Ted Nugent Drums Up Satanic Panic with Some Casual Racism on the Side
Some people just can’t help themselves, huh? Something triggers ’em and BAM. Their mouth opens and some out of pocket stuff just tumbles right out. It happens on both sides of the political spectrum, with people of all colors, races, and creeds. It’s honestly the most American thing going on these days.
So it naturally was Ted Nugent‘s patriotic duty to go off while hosting a recent episode of The Nightly Nuge (as transcribed by Blabbermouth). During the show, Mr. “Wango Tango” himself felt the need to comment on the social shitstorm surrounding country singer Jason Aldean and his song “Try That In A Small Town.”
For those that don’t know what’s going on, that song’s getting a lot of flak from people who say it’s pro-lynching at the hands of “good ol’ boys, raised up right” in rural America. A quick read of the song’s lyrics show that it’s only lightly veiled in its sentiments.

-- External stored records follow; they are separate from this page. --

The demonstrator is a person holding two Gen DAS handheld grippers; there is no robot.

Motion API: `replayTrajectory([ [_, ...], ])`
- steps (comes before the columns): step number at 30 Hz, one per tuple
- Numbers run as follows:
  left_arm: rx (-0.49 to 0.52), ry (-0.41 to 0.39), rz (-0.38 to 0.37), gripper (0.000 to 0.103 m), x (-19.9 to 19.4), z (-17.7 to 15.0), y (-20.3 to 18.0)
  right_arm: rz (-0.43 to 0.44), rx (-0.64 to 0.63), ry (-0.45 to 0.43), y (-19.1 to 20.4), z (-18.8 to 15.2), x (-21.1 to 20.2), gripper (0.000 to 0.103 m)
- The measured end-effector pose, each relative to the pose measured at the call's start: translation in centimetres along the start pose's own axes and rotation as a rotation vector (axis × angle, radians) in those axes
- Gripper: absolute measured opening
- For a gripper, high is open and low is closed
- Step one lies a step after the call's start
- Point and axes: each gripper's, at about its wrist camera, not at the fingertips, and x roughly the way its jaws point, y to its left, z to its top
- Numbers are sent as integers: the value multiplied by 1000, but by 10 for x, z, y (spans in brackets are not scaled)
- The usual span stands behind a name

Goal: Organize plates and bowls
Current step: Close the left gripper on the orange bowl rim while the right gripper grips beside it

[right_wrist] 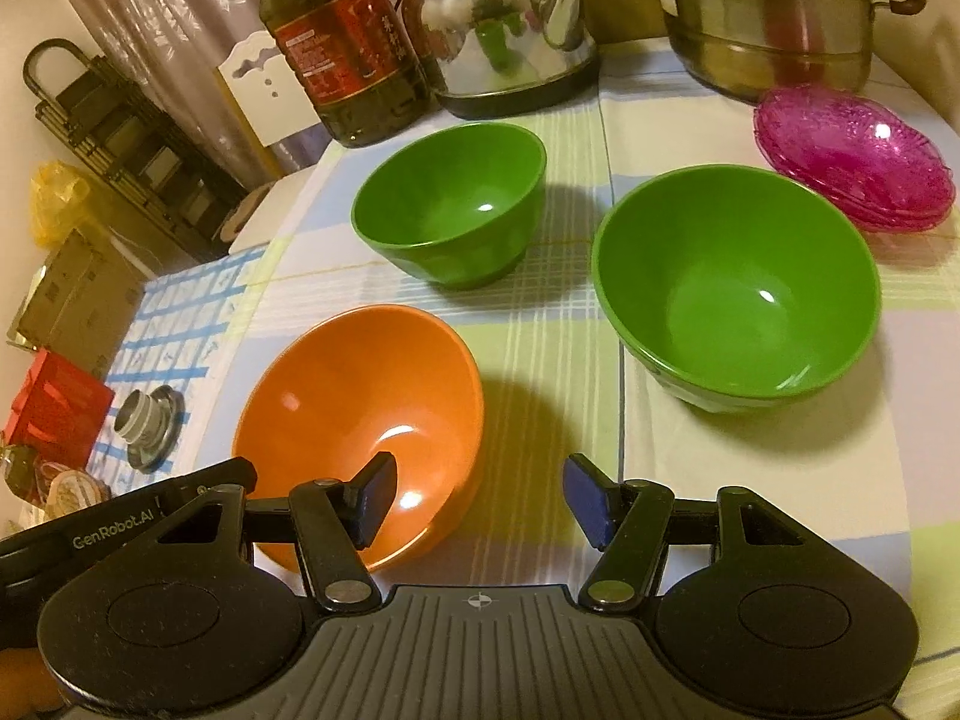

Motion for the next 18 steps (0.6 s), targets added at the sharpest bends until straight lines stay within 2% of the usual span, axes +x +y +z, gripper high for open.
replayTrajectory([
  [18,17,47,-8,22,27,9,-2,-10,7,36,-2,8,24,32],
])
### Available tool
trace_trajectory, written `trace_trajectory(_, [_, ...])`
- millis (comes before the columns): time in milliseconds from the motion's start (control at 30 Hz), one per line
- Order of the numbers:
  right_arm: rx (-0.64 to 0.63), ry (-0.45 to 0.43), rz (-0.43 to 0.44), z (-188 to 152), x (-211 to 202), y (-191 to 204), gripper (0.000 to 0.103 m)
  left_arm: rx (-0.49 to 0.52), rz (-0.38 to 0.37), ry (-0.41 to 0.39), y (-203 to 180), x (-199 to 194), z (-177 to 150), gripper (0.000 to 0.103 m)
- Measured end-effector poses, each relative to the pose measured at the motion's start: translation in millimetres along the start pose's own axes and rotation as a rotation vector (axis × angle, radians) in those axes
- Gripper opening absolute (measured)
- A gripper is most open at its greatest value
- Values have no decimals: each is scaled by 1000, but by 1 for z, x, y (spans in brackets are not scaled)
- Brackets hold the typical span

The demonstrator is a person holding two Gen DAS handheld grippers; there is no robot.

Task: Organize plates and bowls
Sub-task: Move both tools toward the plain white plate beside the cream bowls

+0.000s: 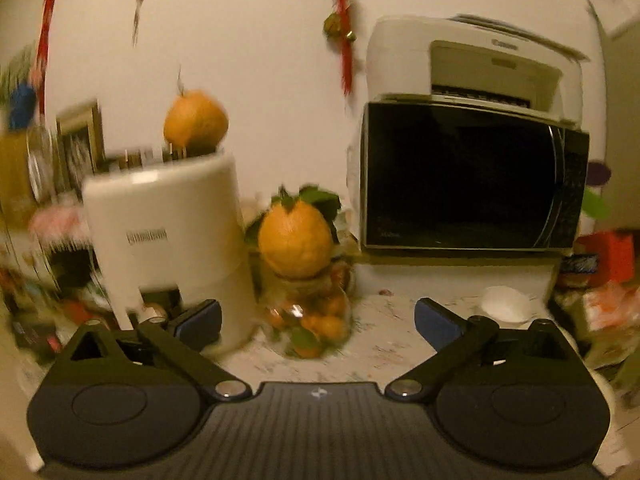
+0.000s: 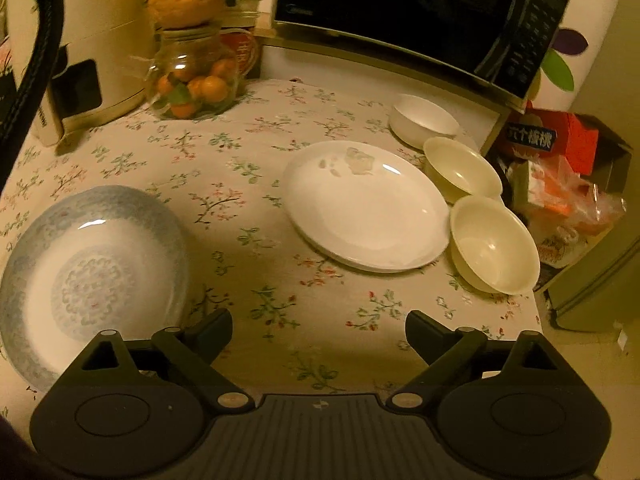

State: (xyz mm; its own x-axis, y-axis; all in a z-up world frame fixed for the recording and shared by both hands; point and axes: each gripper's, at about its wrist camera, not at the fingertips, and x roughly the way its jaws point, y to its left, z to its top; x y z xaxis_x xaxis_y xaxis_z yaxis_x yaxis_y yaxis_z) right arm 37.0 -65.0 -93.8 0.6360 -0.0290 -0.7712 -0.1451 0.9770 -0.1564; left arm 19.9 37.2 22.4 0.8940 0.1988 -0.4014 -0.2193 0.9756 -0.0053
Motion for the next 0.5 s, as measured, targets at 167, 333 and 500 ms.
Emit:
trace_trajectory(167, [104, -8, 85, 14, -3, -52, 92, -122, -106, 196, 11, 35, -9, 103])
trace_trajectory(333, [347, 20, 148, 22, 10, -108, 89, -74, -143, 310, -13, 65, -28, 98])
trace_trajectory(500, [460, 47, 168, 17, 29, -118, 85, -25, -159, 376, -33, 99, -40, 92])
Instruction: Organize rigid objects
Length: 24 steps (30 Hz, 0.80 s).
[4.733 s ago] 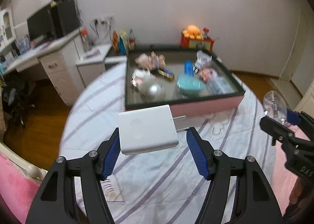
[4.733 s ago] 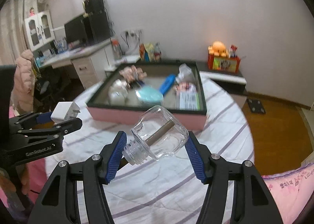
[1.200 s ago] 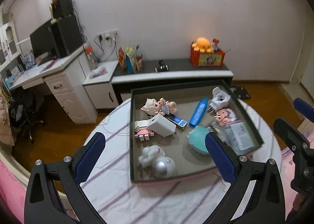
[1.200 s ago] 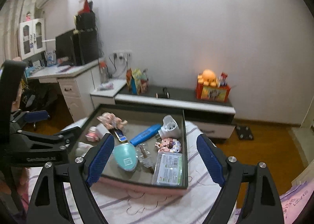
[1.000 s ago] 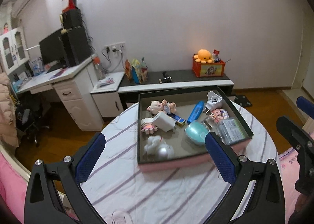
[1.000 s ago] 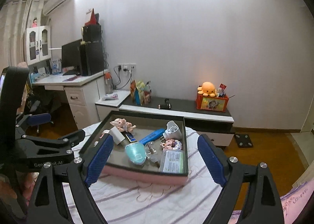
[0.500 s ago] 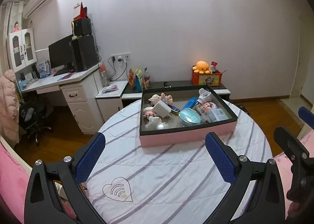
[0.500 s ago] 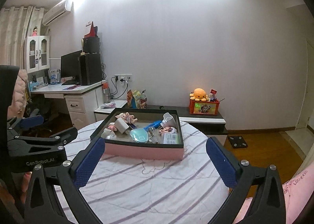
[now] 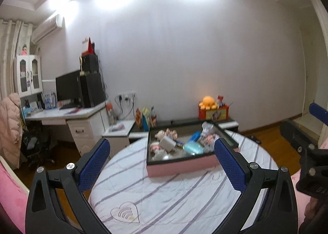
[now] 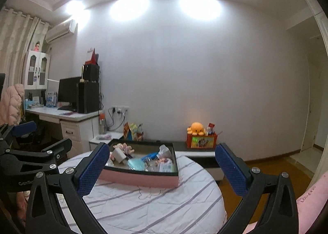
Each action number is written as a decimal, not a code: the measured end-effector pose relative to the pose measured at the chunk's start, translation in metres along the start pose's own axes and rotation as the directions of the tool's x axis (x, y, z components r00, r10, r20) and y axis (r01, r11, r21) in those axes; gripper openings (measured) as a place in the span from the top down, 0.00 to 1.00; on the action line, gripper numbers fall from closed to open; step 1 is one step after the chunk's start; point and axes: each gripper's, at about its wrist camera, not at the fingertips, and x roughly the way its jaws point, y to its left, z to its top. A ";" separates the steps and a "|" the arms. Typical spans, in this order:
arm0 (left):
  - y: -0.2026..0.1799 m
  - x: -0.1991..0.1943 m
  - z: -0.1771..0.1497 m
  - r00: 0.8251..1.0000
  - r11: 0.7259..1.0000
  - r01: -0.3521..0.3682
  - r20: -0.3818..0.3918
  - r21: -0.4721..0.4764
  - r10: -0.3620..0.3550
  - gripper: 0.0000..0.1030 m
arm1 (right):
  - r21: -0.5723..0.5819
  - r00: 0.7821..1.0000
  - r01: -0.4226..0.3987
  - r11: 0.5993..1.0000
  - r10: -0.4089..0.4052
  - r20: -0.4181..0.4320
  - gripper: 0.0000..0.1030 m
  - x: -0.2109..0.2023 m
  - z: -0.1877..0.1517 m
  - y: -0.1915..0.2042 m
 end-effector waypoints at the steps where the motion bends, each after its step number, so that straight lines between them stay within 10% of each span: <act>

Especially since it prominently features the courthouse in Columbia, Tennesee where an 18-year-old black man Henry Choate was lynched in 1927.
Still, the Nuge went on to defend Aldean’s song the only way he knows how: by demonizing the real source of the country’s problems. And that source is none other than “WAP,” the 2020 hit song by Cardi B and Megan Thee Stallion.
“When you see that the number one Grammy song a couple of years ago… Can I even say it? About a big, wet pussy? And just nasty. And I’m a big fan of sex; I love sex. I love the gift of the female spirit and body, the physics of spirituality. But when you get into the gutter, that nasty, especially a woman that celebrates the abuse of women in a nasty, dirty, vulgar, obscene song. And that wins the Grammy, but Jason Aldean comes out with a song condemning violence, condemning arson, condemning terrorism, condemning carjacking, condemning murder…”
So let’s get the record straight. Songs about sex and female sexuality? Bad. Song threatening lethal violence for acting up in a small town? Totally okay. But he wasn’t done there. After The View co-host Whoopi Goldberg pointed out some of the “racist imagery” she felt existed in the song, Nugent went off and well… you can probably guess what happened next.
“The Whoopi Goldbergs of the world, who — I don’t know if I can say this on The Nightly Nuge, but I just got word from the street. Now, I believe the street often — not all the time — but I do believe that Whoopi Goldberg is actually Michael Moore in blackface… The point is that the Whoopi Goldbergs of the world are literally condemning the condemnation of violence. So that means she’s on the side of Black Lives Matter when they burned down Seattle and Chicago and New York and Portland. The left condemning ‘Try That In A Small Town’ by Jason Aldean, which, of course, good Americans… You’re talking about good, bad and ugly. The good seeds made Jason Aldean song number one. The bad seeds are trying to rationalize and make excuses for arson, murder, vandalism, carjacking and terrorism in our towns. And the point of the song is that the good seeds will always be there for each other.”
Again, white boys threatening violence? Totally cool. Black people protesting the injustice of police brutality and destroying property in the process? Satanic. Wait, you don’t get the Satanic connection? Well Uncle Ted will put two and two together to make five.
“So good seeds are abundant, but the devil seeds run those in power, from Big Tech to media to Hollywood to the the teacher’s unions to the corporations with Anheuser Busch and Ford and Target and North Face and Tractor Supply. So we need to stand up to these people and we can do it with our feet and our pocket book. When we see Satan celebrated in glaring imagery; they’re not even hiding it. Don’t spend your hard-earned dollars at Target, or at Ford Motor Company, or at North Face, or at Tractor Supply. There’s so many of them. Certainly Anheuser Busch, they’re taking it in the ass where they deserve it.
“So we, the people, are the good seed who work hard, earn our own way, live within our means, save for our rainy days. Which… Whoopi Goldberg’s gang hates good over evil. They’re celebrating evil over good. So you’re right: the good seeds are abundant and we need to be more vocal and more upstanding.”
There you have it. Satan is causing people to dislike Jason Aldean and police brutality, while good seeds will always prop up musical content that defends their purely Anglo-Saxon, white bread ideas of what makes America “safe.” Naturally.